Guerre d'Algérie : derrière Ali Boumendjel, des milliers d'autres cas de disparus
Emmanuel Macron vient de reconnaître la responsabilité de la France dans la mort d’Ali Boumendjel, disparu au cours de la bataille d’Alger, le 9 février 1957. Une reconnaissance qui pose la question de celle de milliers d’autres militants assassinés par l’armée française.
"Je ne suis pas pour la repentance", expliquait le général Paul Aussaresses, coordinateur des services de renseignement à Alger en 1957, invité le 23 novembre 2000 au 20h de France 2. Il est l’homme qui a ordonné l’assassinat d’Ali Boumendjel, 43 jours après son arrestation, le 23 mars 1957. L’armée avait alors maquillé sa mort en suicide en le jetant du sixième étage d’un bâtiment utilisé comme centre de torture. C’est dans ce même immeuble qu’avait été détenu et torturé Maurice Audin, un mathématicien français membre du Parti communiste algérien, disparu lui aussi au cours de la bataille d’Alger.
Ces deux cas ont fait l’objet d’une importante médiatisation car ils sont les seuls pour lesquels la France a pour l'heure reconnu son implication. Après celle concernant la mort de Maurice Audin, la responsabilité de l’armée dans la mort d’Ali Boumendjel été reconnue par Emmanuel Macron ce mardi 2 mars. À cette occasion, le chef de l’État a admis que l’assassinat avait été "rendu possible par un système légalement institué qui a favorisé les disparitions". Mais qu'en est-il des autres disparus ?
Des milliers de victimes
"Deux historiens, Fabrice Riceputti et Malika Rahal, ont exhumé, à Aix-en-Provence, un carton comportant un millier de fiches établies par la police française. Chacune d'elle correspond au signalement d'une disparition par ses proches", nous raconte Pierre Mansat, président de l'association Maurice et Josette Audin. Une découverte qui sous-entend un nombre nettement plus élevé de victimes : "Il est difficile de savoir combien de personnes ont été assassinées par les forces de sécurité françaises, mais certaines estimations tournent autour de 3.000", explique Gilles Manceron, historien spécialiste du colonialisme français.

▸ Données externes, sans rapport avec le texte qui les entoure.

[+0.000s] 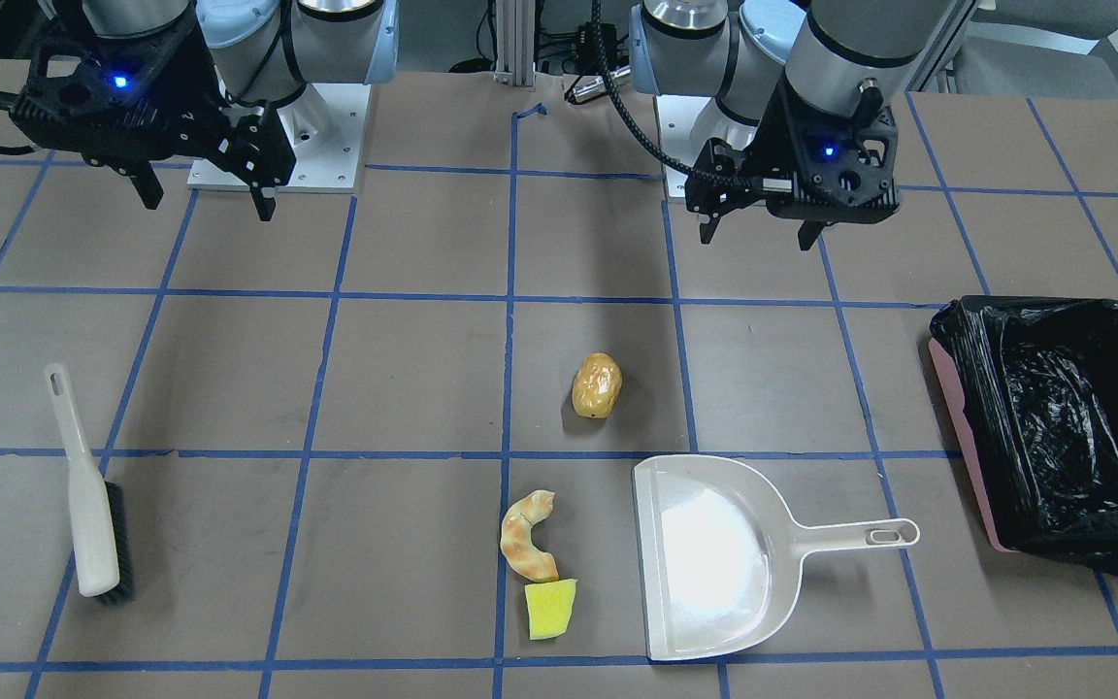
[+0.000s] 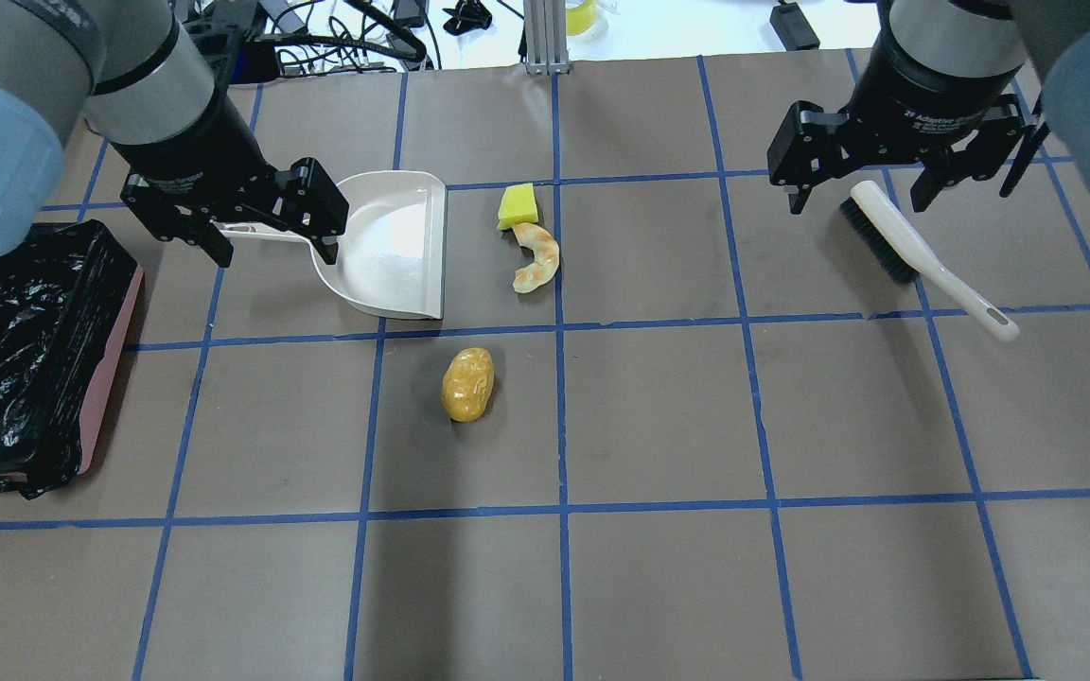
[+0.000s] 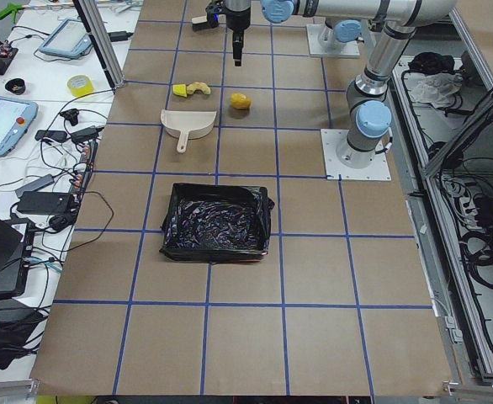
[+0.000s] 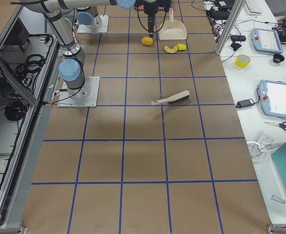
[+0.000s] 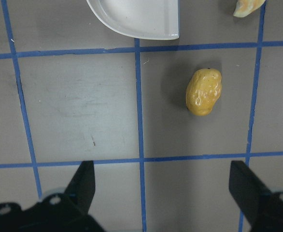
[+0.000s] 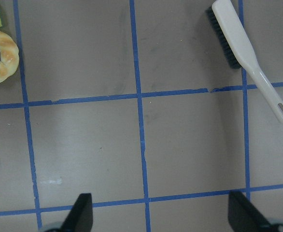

Pour Pierre Mansat, "la reconnaissance par Emmanuel Macron du rôle de l’armée dans la mort de Maurice Audin et d’Ali Boumendjel constitue une avancée mais nous devons maintenant nous occuper des milliers de disparus dont les restes n’ont toujours pas été retrouvés." Ces morts ne s’expliquent pas seulement par le contexte de guerre entre indépendantistes et Français. "Dans ses mémoires, le général Aussaresses se vante des tortures, des pendaisons, des strangulations dont il a été le commanditaire. La répression a été d’une violence, d’un sadisme et d’une cruauté extrême", détaille Pierre Mansat.
Violence coloniale
La violence est telle qu’elle finit même par se propager à la métropole. Le 17 octobre 1961, une manifestation favorable à l’indépendance est violemment réprimée au cœur de Paris. Elle fait "plusieurs centaines de morts, affirme Gilles Manceron. De nombreux meurtres sont commis par noyade ou par strangulation, et des cadavres seront retrouvés dans la Seine pendant des semaines."
"Cette brutalité repose sur une violence inhérente à la colonisation elle-même, poursuit le chercheur. Elle se manifeste dans la foulée du débarquement de 1830", soit dès le début de la conquête française de l’Algérie. En d’autres termes, la guerre d’indépendance a simplement constitué le point culminant de la violence coloniale, déjà exacerbée par la défaite française récente en Indochine.
Aujourd'hui, la reconnaissance des milliers de victimes restantes se fait d’autant plus urgente que la trace de leurs corps, enterrés dans des fosses communes inconnues pendant la répression, risque d'être perdue au fur et à mesure que les derniers témoins direct de la guerre d'Algérie disparaissent.